In 2015, I wrote an article about Hurricanes, natural disasters and planning for these disasters with people with autism in mind. In the wake of Hurricane Harvey devastating my hometown of Houston, I wanted to re-share some of those thoughts, so that people preparing for future unexpected natural disasters and those working to survive through Harvey can best understand how to communicate with people with autism in these situations.
Most importantly, it’s key to remember that people on the autism spectrum are hypersensitive to changes in routine. Not knowing what comes next can be panic-inducing.
Here are a few ways the we can prepare for disasters and the impending road trips they may cause:
Read a Book About It
Create a visualization of what the trip will be like and what your family’s plan will be if rough weather is encountered. A picture book can serve this purpose, or make a chart with picture icons of the steps you will take if a weather emergency arises. Your child can keep the book or chart in a backpack along with an itinerary of the trip and other personal preparedness items. That way the information can be reviewed whenever your child would like.

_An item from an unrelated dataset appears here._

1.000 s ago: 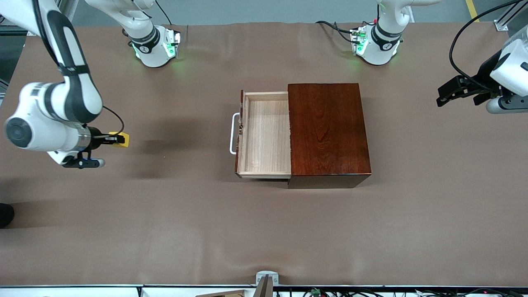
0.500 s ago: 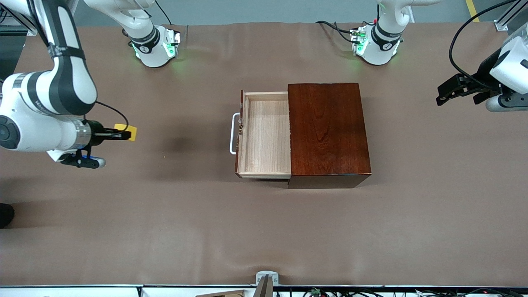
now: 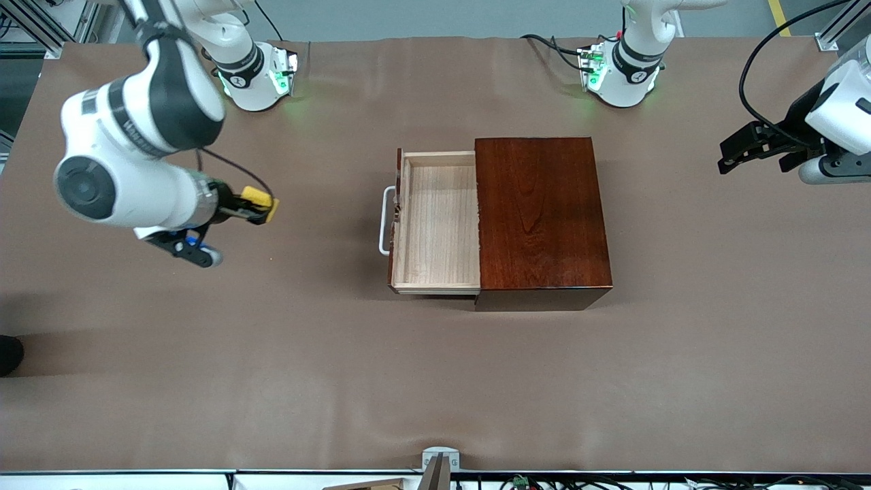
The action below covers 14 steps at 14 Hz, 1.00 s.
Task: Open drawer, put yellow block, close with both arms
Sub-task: 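Carry the yellow cube with the right gripper over the open drawer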
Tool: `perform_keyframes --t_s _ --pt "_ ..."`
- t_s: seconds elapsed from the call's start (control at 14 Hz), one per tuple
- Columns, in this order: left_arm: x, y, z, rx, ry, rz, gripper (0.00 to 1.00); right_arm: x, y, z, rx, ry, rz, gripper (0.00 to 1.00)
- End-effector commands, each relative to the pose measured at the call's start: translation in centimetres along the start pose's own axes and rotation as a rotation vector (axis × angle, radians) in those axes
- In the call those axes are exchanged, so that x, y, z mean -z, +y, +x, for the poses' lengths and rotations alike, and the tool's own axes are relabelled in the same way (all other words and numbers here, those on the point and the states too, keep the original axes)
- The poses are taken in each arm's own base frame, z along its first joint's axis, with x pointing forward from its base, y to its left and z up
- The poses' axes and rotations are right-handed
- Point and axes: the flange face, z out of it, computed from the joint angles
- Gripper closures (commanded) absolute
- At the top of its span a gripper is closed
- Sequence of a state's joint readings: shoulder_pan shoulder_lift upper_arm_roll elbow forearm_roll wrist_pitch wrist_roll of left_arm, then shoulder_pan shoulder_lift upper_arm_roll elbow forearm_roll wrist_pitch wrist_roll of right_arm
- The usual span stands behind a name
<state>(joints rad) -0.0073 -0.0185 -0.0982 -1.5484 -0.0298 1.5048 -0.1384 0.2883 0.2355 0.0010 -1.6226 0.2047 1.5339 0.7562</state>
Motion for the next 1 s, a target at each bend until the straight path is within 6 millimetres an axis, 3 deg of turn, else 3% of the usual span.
perform_keyframes --t_s 0.0,0.21,0.43,0.79,0.93 --pt "0.4 -0.1 -0.5 -0.017 0.015 0.017 0.0 1.4 -2.7 -3.1 -0.15 -0.022 0.049 1.0" --pt "0.3 -0.1 -0.4 -0.017 0.015 0.016 0.0 1.5 -7.0 -7.6 -0.247 0.007 0.061 1.0" --pt "0.2 0.0 -0.3 -0.018 0.016 0.016 0.0 1.1 -10.6 -10.8 -0.413 -0.011 0.152 1.0" --pt "0.3 0.5 -0.5 -0.026 0.018 0.017 0.0 -3.8 -18.1 -15.0 -0.606 0.027 0.257 1.0" --pt "0.4 0.4 -0.6 -0.024 0.019 0.017 0.0 -5.5 -19.8 -15.4 -0.667 0.031 0.291 1.0"
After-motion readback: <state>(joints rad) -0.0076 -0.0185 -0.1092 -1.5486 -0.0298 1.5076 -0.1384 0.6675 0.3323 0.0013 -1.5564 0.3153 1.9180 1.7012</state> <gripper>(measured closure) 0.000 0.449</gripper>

Include Your Child in the Emergency Prep
Your child can help put together the basic items for an emergency kit that can be kept in a weather proof travel container inside the car. Knowing that the family has the items needed to handle common injuries, illnesses and safety situations is a vital reassurance for children with autism.
Do a Practice Drill
Before the trip, practice what your family will do if there is a severe weather emergency while you are driving. Act out the steps you will take if there is an accident or if you are forced to seek shelter. Listen to a recording of the sounds of thunder, tornado sirens and high winds so that these are less of a shock to your child if they occur. Show your child photos or video of what first responders look like, and how to contact them or react to them if the situation arises.
Remember to pack all medications as well as a list of your child’s prescriptions. If your child is non-verbal, a medical bracelet or I.D. tag is important. Pack plenty of your child’s favorite non-perishable comfort foods, as well as favorite toys and familiar clothing so that your child will feel more secure in an unfamiliar environment.
Know Your Child’s Sensitivities and Triggers
Anticipate your child’s anxieties and what you can do to head them off. Technology provides structure and comfort for many autistic children. Bring along noise-canceling headphones that can be connected to a portable device loaded with favorite music, apps, movies and games. I also suggest investing in a portable battery charter and, if your child uses the Internet regularly, a mobile wi-fi hotspot. These items take on even more importance if you’re forced to take an evacuation route, because you could be in the car for many hours.